Épître 72

by Voltaire - François-Marie Arouet

enfant du Pinde et de Cythère, brillant et sage Algarotti, à qui le ciel a départi l’art d’aimer, d’écrire, et de plaire, et que, pour comble de bienfaits, un des meilleurs rois de la terre a fait son conseiller de guerre dès qu’il a voulu vivre en paix ; dans vos palais de porcelaine, recevez ces frivoles sons, enfilés sans art et sans peine au charmant pays des pompons. ô Saxe ! Que nous vous aimons ! ô Saxe ! Que nous vous devons d’amour et de reconnaissance ! C’est de votre sein que sortit le héros qui venge la France, et la nymphe qui l’embellit. Apprenez que cette dauphine, par ses grâces, par son esprit, ici chaque jour accomplit ce que votre muse divine dans ses lettres m’avait prédit. Vous penserez que je l’ai vue, quand je vous en dis tant de bien, et que je l’ai même entendue : je vous jure qu’il n’en est rien, et que ma muse peu connue, en vous répétant dans ces vers cette vérité toute nue, n’est que l’écho de l’univers. Une dauphine est entourée, et l’étiquette est son tourment. J’ai laissé passer prudemment des paniers la foule titrée, qui remplit tout l’appartement de sa bigarrure dorée. Virgile était-il le premier à la toilette de Livie ? Il laissait passer Cornélie, les ducs et pairs, le chancelier, et les cordons bleus d’Italie, et s’amusait sur l’escalier avec Tibulle et Polymnie. Mais à la fin j’aurai mon tour : les dieux ne me refusent guère ; je fais aux grâces chaque jour une très-dévote prière. Je leur dis : « filles de l’amour, daignez, à ma muse discrète accordant un peu de faveur, me présenter à votre soeur quand vous irez à sa toilette. » que vous dirai-je maintenant du dauphin, et de cette affaire de l’amour et du sacrement ? Les dames d’honneur de Cythère en pourraient parler dignement ; mais un profane doit se taire.

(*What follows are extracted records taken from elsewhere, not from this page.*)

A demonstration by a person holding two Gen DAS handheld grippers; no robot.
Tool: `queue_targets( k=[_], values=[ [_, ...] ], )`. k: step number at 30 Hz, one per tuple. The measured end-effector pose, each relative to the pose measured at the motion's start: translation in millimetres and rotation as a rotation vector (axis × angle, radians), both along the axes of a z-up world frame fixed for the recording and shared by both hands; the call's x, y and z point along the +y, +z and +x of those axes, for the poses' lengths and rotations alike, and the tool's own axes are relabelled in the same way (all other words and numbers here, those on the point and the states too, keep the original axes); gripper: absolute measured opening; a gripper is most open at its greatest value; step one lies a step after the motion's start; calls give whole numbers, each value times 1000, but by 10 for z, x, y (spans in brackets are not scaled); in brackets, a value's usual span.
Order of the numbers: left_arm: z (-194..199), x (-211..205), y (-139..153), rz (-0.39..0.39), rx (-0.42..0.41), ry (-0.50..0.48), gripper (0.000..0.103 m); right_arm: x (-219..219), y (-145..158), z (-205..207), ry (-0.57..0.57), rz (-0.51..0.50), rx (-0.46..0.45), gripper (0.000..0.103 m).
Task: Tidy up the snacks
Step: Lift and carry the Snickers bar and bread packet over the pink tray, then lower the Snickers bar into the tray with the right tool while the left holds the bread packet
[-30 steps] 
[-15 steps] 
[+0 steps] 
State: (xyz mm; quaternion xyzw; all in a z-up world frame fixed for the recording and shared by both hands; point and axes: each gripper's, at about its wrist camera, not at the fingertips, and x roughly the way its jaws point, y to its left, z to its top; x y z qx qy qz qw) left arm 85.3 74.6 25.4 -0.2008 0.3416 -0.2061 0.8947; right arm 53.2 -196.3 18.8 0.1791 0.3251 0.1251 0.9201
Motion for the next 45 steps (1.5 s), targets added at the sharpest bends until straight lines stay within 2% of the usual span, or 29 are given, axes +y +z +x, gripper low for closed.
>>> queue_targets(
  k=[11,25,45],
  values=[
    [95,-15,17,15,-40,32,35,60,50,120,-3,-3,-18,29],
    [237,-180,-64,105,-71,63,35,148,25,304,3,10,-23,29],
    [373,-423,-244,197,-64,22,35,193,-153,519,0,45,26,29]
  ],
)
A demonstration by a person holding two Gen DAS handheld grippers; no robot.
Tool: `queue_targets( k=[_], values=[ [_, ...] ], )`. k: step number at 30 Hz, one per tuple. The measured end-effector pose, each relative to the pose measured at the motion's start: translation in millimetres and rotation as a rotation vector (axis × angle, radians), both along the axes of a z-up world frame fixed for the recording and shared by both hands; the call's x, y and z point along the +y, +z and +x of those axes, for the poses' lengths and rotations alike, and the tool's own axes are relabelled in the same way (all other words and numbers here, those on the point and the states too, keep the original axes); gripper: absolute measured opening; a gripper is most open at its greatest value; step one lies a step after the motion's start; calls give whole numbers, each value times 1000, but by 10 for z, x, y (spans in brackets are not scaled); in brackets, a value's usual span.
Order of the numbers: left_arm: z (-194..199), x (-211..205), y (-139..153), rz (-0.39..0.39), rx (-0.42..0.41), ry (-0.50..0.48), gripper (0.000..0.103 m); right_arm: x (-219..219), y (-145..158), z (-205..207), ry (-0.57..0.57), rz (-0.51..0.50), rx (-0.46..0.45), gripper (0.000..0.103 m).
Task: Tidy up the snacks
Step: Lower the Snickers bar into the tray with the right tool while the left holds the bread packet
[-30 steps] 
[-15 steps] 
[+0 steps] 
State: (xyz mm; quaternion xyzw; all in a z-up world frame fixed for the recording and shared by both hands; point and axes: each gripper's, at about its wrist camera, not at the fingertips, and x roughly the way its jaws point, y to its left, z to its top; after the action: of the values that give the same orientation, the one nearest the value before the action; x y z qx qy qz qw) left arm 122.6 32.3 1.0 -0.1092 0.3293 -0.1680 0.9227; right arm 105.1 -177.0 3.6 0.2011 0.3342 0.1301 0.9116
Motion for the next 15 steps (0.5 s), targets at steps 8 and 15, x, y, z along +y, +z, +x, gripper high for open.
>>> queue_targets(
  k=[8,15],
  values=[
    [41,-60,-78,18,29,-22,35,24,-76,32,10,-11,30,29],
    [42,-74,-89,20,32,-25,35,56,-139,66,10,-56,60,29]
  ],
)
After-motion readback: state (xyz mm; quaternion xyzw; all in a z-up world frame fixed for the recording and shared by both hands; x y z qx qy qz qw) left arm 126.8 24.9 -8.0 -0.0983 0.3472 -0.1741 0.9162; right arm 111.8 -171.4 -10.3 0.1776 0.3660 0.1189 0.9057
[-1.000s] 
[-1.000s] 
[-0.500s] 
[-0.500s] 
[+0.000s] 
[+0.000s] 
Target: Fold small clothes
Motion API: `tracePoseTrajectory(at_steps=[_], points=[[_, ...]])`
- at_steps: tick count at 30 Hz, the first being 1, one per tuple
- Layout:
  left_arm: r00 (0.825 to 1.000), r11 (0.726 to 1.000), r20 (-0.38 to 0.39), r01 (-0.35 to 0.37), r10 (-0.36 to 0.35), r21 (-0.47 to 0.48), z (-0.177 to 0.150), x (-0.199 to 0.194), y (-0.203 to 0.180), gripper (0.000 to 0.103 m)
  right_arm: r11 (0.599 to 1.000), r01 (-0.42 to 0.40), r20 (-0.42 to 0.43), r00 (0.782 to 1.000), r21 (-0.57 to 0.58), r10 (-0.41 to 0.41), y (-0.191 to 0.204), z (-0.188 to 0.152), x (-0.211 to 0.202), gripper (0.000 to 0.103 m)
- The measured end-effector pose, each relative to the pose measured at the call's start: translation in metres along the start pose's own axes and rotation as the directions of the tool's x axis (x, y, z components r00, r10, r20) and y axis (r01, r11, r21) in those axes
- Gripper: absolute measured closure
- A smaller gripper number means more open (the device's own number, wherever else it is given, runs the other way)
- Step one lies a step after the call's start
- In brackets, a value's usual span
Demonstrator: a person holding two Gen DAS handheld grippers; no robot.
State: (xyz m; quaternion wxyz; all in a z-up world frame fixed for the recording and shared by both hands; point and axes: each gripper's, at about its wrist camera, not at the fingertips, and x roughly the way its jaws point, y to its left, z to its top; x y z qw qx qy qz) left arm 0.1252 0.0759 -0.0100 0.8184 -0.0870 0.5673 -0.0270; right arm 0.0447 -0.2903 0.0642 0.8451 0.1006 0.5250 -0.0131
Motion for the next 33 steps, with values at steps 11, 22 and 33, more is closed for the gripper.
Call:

Sa cour dit qu’il s’occupe à faire une famille de héros, ainsi qu’ont fait très à propos son aïeul et son digne père. Daignez pour moi remercier votre ministre magnifique ; d’un fade éloge poétique je pourrais fort bien l’ennuyer ; mais je n’aime pas à louer ; et ces offrandes si chéries des belles et des potentats, gens tout nourris de flatteries, sont un bijou qui n’entre pas dans son baguier de pierreries. Adieu : faites bien au saxon goûter les vers de l’Italie et les vérités de Newton ; et que votre muse polie parle encor sur un nouveau ton de notre immortelle émilie.